(Data provided begins)
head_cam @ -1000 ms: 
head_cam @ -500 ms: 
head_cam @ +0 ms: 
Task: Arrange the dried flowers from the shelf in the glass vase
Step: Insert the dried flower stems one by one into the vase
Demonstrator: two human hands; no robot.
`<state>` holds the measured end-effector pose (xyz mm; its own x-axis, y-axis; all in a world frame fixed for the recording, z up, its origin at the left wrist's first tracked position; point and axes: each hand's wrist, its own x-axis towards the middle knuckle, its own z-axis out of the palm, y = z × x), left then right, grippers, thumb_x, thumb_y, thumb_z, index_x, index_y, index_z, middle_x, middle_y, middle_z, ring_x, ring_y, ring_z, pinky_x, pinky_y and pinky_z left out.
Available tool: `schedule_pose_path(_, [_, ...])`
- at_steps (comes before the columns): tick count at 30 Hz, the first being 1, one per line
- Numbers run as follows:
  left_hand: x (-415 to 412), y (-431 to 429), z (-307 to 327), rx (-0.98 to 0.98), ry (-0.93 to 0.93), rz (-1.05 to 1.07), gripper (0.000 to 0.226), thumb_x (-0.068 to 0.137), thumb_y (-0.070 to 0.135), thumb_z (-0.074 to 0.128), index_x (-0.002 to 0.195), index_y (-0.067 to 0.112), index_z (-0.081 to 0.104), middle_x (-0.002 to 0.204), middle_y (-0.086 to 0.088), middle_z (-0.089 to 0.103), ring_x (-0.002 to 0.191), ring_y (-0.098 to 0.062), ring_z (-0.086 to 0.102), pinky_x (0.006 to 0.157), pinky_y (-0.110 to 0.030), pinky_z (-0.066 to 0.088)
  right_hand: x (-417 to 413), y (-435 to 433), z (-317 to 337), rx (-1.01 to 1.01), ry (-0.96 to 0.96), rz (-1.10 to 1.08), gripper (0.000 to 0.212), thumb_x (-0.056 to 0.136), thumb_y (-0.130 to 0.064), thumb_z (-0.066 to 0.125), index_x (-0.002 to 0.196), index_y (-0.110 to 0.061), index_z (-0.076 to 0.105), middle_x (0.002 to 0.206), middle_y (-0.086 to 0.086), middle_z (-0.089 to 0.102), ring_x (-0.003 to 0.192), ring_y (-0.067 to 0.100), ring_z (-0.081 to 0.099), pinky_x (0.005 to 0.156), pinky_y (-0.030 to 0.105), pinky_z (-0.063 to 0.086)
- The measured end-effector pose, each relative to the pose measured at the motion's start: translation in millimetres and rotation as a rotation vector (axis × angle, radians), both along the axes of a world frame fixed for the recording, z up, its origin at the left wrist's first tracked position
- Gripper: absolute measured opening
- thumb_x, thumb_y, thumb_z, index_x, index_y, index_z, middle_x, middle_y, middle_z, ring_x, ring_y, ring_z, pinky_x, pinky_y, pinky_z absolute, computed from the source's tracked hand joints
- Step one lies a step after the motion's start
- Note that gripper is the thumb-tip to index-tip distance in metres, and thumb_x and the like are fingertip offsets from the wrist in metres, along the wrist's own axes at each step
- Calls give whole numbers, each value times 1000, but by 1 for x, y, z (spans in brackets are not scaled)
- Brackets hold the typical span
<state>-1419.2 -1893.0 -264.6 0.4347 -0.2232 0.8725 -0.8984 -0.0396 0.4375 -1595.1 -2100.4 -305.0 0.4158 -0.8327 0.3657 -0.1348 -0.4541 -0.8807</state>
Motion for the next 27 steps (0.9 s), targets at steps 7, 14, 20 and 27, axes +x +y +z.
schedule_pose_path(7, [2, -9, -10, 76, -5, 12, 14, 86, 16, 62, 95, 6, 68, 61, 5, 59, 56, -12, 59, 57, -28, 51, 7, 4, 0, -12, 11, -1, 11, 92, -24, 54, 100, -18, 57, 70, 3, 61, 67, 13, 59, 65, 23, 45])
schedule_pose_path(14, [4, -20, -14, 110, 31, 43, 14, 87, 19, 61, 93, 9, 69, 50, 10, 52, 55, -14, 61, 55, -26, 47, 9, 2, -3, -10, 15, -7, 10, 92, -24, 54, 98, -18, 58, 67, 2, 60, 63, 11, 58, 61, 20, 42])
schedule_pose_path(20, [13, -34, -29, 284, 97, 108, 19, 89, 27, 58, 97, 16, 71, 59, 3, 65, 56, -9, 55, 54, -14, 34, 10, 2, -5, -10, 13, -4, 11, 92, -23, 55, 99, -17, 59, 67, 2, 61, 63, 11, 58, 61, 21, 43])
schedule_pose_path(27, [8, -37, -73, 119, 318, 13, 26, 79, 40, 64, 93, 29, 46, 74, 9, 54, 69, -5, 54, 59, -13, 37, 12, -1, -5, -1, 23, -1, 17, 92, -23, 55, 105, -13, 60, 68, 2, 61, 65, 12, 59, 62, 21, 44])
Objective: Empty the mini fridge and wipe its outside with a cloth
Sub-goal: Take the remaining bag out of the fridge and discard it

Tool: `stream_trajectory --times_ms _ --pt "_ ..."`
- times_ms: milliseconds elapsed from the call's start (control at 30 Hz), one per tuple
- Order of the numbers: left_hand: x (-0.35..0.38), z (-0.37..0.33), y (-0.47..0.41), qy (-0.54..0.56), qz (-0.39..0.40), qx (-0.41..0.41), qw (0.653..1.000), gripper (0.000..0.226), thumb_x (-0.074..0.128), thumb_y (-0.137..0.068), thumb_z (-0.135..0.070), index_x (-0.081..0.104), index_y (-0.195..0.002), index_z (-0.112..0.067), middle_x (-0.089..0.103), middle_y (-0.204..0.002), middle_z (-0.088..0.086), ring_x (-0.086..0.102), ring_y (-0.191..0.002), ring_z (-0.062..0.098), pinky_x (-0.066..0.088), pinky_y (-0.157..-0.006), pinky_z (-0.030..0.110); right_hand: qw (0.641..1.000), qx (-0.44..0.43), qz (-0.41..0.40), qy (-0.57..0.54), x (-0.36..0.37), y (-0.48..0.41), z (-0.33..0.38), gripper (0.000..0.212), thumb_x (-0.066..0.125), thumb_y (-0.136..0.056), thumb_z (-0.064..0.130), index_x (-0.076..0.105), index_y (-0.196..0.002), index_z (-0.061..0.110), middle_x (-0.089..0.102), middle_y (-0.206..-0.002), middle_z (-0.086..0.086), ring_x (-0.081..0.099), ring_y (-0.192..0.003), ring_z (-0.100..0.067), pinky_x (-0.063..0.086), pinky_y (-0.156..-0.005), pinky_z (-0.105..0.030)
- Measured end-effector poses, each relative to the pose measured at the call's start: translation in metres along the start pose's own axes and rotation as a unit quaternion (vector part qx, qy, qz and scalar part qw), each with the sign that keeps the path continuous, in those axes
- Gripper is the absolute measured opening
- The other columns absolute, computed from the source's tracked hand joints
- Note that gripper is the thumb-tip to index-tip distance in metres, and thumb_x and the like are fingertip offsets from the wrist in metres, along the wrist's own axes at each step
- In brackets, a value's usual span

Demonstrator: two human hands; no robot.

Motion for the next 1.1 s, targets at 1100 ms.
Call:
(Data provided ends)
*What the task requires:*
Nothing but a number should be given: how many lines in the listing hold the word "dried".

*Answer:*
2